## Prompt
Read the material below. Count the lines containing "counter" and give that count alone.

## Raw data
================

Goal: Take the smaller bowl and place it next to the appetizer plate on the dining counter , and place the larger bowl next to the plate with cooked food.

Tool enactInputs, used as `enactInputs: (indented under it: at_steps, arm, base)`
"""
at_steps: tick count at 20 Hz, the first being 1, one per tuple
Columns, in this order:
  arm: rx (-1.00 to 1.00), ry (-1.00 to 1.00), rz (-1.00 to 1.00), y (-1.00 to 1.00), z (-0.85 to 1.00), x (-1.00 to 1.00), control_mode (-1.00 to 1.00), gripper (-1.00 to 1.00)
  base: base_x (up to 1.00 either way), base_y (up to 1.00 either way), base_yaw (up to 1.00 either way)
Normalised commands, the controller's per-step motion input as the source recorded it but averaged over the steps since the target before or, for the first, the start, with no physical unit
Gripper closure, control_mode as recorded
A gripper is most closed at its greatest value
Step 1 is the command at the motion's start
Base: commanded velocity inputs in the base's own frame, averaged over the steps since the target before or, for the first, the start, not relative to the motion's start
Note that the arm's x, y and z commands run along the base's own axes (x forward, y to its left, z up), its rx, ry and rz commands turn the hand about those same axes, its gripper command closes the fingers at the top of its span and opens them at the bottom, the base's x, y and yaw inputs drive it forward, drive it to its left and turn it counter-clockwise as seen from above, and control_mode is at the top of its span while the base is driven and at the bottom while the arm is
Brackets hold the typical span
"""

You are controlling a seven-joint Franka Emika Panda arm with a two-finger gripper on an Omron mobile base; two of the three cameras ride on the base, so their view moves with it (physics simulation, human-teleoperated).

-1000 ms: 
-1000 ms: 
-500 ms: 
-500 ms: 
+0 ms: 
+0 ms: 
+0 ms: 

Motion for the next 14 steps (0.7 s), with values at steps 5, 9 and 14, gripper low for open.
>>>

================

## Result of the task
2